2. NetNewsWire (The world is going to end soon FREE as fuck!)
This program is great! You know when you're having an important conversation with your wife about what you're making for dinner that week, and she's trying to write out a shopping list, and all you can think about is the latest post on Gizmodo detailing what GHZ the new intel iCore7 processor tops out at after overclocking with Nitroglycerin? Yeah, that happens to me too...Well now instead of just thinking about it, you can take out your iPhone in mid-conversation, pissing off your wife in the process, and read all the latest RSS feeds that you can stand. It even works for our site too! Huzzah!

3. Super Monkey Ball (I paid $9.99 for this??? I'm a sucker)
Ok, I bought this because it was the #1 app for weeks straight. It had to be good right??? RIGHT? Well its not. I mean it has good graphics, but the controls suck. They really, really suck.
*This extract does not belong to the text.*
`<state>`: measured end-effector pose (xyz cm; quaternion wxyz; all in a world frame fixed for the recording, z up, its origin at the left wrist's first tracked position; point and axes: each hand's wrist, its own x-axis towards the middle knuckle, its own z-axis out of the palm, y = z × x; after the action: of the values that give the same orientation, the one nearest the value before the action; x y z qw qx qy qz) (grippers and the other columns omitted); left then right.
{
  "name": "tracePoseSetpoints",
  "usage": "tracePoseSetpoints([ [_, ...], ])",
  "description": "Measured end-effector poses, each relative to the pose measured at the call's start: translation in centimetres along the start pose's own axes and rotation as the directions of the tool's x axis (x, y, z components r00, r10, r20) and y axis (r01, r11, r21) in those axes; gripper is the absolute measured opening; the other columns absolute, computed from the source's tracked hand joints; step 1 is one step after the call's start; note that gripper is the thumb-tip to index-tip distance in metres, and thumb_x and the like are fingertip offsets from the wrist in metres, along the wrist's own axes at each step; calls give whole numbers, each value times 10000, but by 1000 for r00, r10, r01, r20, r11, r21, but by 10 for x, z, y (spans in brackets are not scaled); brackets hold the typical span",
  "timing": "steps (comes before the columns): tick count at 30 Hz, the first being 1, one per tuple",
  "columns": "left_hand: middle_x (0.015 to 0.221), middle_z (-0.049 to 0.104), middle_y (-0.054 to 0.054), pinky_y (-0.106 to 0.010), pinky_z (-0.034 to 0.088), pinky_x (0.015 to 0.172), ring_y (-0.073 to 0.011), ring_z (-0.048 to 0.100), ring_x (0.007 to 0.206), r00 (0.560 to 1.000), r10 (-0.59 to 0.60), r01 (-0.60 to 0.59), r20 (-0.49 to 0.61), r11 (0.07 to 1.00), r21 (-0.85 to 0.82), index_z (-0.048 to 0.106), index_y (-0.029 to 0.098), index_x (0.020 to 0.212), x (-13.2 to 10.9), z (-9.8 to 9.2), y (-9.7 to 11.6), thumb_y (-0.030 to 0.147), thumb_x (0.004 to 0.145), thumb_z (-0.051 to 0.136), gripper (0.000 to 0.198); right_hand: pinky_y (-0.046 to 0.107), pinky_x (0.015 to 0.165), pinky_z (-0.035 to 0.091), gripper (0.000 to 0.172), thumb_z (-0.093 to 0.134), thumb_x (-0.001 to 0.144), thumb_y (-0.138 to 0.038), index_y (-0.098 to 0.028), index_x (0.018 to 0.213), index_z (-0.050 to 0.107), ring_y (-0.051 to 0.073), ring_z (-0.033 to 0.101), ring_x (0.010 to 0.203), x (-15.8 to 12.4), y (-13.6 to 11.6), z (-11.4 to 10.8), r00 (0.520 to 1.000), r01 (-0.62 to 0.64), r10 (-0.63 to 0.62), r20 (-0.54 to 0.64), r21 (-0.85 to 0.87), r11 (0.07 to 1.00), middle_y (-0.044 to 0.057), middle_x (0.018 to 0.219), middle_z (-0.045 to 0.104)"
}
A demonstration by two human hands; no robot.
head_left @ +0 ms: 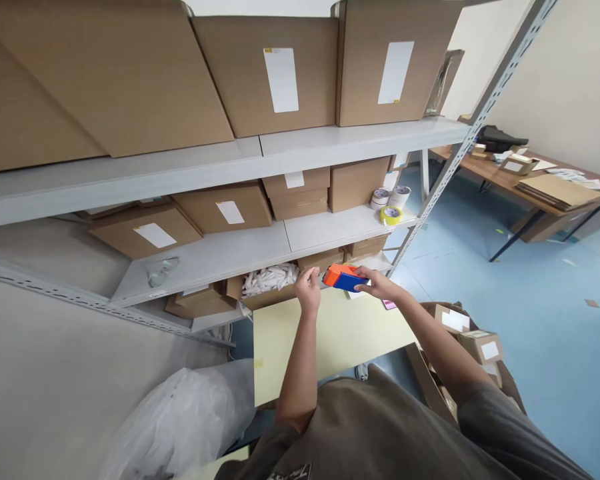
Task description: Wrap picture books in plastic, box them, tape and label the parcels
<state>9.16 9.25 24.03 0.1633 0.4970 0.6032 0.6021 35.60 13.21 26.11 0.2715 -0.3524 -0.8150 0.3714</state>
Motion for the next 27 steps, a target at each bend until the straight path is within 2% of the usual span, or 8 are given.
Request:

Driving your dad's Nova after ingesting 10 beers at the college kegger, trying to balance a tall glass of Sunny D on your head while headbanging to Stone Cold Crazy is exponentially easier than controlling this mess. After maybe 5 tries playing the game proper, I decided it'd be much more fun to send Baby and Gongon repeatedly and utterly to their death. I hate this game. But it sure is a great time waster...

And there you have it. Three essential iPhone apps! Have fun, be safe, and Happy Thanksgiving!